Your assignment
This task calls for copying every line in the data below that contains the word "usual".

Raw data
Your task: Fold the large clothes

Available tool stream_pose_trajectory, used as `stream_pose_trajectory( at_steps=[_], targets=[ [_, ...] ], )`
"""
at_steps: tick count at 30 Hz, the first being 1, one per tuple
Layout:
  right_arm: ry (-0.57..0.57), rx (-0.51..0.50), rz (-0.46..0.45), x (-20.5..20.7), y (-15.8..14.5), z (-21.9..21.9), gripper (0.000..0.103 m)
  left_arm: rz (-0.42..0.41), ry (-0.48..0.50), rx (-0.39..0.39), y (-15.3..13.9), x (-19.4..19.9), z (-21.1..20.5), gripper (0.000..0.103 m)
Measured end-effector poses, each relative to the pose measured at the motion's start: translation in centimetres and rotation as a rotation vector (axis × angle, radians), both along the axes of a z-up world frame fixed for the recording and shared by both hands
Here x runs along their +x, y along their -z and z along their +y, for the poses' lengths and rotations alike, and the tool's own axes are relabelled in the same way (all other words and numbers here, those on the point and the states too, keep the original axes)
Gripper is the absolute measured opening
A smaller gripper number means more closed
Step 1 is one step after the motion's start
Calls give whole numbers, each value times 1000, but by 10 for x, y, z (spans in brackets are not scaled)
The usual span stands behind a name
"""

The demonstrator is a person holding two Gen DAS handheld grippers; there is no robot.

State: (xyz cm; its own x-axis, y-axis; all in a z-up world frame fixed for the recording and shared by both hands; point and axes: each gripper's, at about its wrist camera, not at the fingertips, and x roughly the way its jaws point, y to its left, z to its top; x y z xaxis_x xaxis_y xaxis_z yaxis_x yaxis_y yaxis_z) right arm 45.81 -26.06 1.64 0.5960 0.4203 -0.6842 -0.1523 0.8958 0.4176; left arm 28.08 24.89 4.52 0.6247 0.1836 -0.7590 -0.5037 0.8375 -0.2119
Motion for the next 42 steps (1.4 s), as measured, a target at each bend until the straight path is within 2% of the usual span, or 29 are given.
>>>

Written answer
The usual span stands behind a name
Motion for the next 42 steps (1.4 s), as measured, a target at each bend until the straight path is within 2% of the usual span, or 29 are given.

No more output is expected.